PROBLEM TO SOLVE ▸ Determine how many lines in this listing contain the word "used" and report that number by itself.
Top of RECORDED DATA
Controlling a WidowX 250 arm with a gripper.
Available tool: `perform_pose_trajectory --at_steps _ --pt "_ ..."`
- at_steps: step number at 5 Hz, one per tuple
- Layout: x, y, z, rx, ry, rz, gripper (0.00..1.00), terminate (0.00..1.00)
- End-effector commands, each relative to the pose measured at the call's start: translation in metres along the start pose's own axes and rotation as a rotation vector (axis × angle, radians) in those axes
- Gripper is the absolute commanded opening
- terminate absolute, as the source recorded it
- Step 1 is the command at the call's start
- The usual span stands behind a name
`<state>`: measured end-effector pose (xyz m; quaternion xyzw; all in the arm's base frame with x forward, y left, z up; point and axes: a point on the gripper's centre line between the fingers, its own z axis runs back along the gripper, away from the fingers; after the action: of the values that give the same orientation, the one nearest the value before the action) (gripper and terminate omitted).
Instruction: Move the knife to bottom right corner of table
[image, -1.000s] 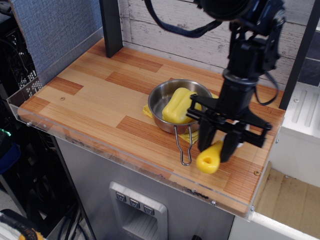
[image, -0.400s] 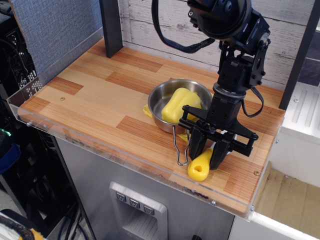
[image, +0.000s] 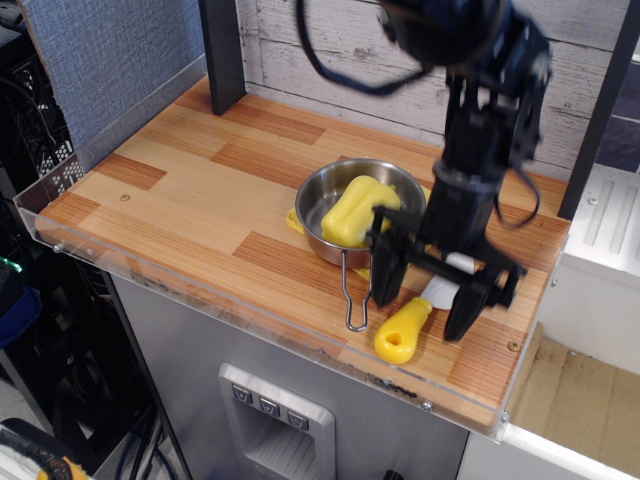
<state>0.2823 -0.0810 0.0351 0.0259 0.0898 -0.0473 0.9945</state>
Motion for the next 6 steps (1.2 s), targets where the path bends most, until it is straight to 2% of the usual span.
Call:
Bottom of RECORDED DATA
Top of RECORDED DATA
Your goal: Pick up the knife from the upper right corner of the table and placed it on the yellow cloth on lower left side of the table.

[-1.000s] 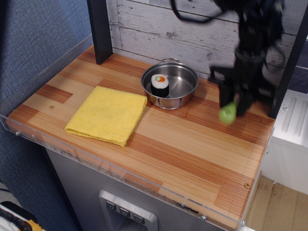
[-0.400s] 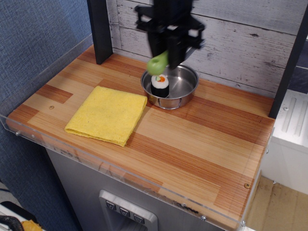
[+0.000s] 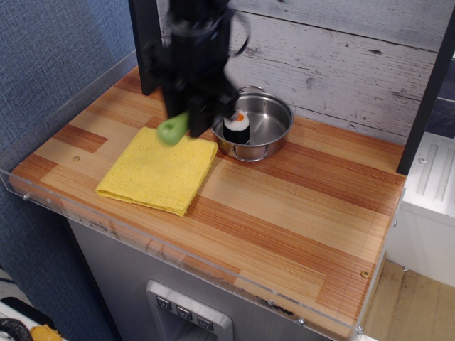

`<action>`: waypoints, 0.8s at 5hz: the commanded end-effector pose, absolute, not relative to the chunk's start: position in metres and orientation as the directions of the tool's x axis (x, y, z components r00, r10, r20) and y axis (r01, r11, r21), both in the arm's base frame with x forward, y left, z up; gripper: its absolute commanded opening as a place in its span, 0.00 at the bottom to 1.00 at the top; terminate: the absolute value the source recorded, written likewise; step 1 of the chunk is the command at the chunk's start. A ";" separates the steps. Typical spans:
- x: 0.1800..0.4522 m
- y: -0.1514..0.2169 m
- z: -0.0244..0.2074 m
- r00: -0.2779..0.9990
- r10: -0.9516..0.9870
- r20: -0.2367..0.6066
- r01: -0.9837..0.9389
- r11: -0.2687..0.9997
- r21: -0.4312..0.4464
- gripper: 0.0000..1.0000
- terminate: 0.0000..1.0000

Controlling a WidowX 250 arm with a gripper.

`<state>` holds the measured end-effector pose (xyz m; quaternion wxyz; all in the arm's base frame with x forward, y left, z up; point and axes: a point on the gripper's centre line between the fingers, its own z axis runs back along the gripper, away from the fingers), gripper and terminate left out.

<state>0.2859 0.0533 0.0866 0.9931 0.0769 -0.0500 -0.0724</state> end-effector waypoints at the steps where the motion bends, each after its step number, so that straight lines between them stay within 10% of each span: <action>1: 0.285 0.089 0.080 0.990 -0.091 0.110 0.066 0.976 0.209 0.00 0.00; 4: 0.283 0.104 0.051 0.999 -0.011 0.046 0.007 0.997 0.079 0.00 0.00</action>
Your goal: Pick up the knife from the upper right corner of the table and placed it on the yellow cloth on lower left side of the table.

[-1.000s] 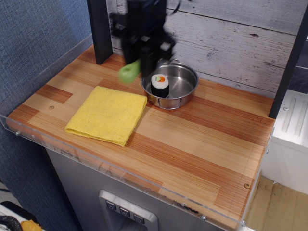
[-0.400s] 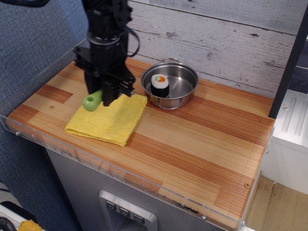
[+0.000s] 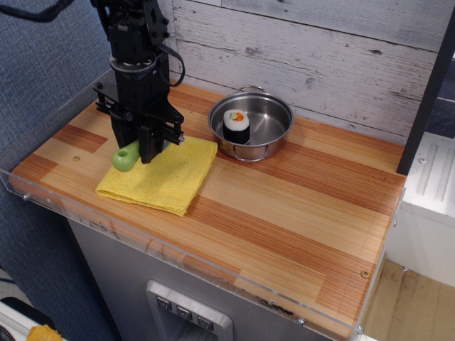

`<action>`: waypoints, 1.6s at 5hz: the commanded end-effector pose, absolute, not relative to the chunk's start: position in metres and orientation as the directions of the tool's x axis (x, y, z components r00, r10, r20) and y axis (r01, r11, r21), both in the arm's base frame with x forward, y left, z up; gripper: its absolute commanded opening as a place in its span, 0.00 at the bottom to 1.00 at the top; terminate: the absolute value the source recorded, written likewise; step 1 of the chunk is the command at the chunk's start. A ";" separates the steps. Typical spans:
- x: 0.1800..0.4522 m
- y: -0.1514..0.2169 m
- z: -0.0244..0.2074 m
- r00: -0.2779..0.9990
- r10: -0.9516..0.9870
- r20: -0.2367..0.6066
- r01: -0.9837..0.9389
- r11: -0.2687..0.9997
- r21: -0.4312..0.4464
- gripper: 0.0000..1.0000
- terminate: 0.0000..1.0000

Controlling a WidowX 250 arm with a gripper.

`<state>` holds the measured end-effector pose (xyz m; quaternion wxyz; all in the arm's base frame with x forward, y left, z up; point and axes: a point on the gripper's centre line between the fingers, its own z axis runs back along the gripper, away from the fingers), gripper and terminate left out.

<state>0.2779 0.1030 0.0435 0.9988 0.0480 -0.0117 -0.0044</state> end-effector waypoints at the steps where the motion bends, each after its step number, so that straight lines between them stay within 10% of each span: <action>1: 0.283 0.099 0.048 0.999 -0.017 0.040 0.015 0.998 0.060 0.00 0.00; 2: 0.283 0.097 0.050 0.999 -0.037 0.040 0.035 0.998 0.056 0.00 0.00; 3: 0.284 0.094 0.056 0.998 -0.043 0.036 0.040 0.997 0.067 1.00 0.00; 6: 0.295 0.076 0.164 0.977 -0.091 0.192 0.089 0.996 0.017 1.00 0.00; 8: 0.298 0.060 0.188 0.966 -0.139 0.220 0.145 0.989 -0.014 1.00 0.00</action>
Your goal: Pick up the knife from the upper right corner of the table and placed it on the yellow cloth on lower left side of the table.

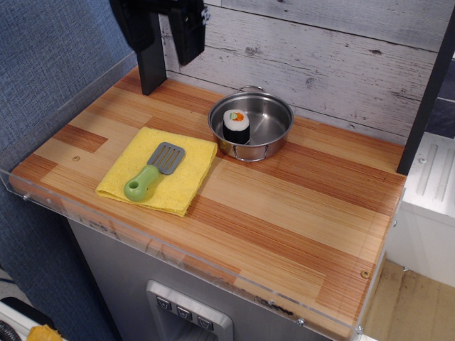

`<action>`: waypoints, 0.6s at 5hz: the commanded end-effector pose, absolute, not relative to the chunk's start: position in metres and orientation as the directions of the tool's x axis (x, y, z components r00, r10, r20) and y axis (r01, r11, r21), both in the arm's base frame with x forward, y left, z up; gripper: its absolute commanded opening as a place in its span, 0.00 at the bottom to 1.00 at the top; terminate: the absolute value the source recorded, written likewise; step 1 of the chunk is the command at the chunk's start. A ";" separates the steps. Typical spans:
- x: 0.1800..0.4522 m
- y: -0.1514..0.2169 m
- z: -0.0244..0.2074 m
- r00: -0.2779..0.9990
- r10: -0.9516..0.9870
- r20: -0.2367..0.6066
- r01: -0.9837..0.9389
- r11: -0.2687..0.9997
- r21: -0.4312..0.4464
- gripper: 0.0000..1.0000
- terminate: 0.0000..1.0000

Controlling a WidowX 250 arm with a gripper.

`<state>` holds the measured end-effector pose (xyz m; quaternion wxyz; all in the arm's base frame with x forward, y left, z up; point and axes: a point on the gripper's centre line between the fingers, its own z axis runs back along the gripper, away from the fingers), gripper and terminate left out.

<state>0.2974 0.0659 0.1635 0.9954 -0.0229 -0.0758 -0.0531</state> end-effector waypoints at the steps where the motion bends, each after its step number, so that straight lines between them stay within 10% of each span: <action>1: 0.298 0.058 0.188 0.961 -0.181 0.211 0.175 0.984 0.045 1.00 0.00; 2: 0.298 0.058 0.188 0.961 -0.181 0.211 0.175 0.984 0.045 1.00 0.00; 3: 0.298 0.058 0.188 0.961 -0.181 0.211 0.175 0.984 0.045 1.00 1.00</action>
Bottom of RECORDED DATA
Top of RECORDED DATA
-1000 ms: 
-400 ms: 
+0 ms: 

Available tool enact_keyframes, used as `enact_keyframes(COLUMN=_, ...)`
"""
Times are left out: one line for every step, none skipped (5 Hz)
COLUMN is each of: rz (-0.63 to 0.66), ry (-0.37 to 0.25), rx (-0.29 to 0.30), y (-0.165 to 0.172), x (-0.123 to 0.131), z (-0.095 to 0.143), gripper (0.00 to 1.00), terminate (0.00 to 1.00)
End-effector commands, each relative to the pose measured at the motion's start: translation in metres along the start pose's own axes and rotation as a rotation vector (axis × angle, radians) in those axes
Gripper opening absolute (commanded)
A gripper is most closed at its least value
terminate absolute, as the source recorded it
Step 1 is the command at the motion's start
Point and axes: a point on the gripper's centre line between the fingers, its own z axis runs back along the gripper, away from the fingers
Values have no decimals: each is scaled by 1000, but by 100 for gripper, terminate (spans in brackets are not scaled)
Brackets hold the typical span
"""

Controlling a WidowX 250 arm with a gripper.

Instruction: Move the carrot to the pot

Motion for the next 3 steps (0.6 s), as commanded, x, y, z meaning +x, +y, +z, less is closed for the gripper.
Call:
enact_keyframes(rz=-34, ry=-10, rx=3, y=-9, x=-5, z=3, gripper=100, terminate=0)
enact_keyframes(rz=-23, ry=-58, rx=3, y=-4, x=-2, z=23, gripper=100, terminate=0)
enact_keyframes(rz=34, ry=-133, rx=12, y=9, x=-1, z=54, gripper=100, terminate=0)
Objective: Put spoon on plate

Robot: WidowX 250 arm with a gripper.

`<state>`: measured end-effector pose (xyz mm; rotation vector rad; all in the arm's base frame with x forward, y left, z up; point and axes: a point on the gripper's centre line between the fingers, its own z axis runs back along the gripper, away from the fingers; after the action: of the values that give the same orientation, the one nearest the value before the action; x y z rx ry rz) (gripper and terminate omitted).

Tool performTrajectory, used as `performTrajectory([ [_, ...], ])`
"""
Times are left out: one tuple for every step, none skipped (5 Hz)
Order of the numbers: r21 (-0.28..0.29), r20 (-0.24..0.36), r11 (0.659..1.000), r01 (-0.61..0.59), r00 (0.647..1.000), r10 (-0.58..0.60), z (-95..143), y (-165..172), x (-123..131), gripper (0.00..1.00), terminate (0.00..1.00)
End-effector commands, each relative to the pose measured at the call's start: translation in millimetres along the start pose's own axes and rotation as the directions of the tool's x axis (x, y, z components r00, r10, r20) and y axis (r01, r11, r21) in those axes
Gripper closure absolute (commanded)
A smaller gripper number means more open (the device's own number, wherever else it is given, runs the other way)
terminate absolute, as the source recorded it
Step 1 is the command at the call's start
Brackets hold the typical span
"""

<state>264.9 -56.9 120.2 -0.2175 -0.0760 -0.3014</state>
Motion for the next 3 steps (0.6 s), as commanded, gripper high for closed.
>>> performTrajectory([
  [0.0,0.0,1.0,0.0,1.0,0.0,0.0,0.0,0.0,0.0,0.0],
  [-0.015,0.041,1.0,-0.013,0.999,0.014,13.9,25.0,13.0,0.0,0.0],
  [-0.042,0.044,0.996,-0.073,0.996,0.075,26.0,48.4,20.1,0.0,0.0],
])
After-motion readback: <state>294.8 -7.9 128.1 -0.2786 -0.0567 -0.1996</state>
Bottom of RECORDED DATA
RESPONSE BELOW ▸ 2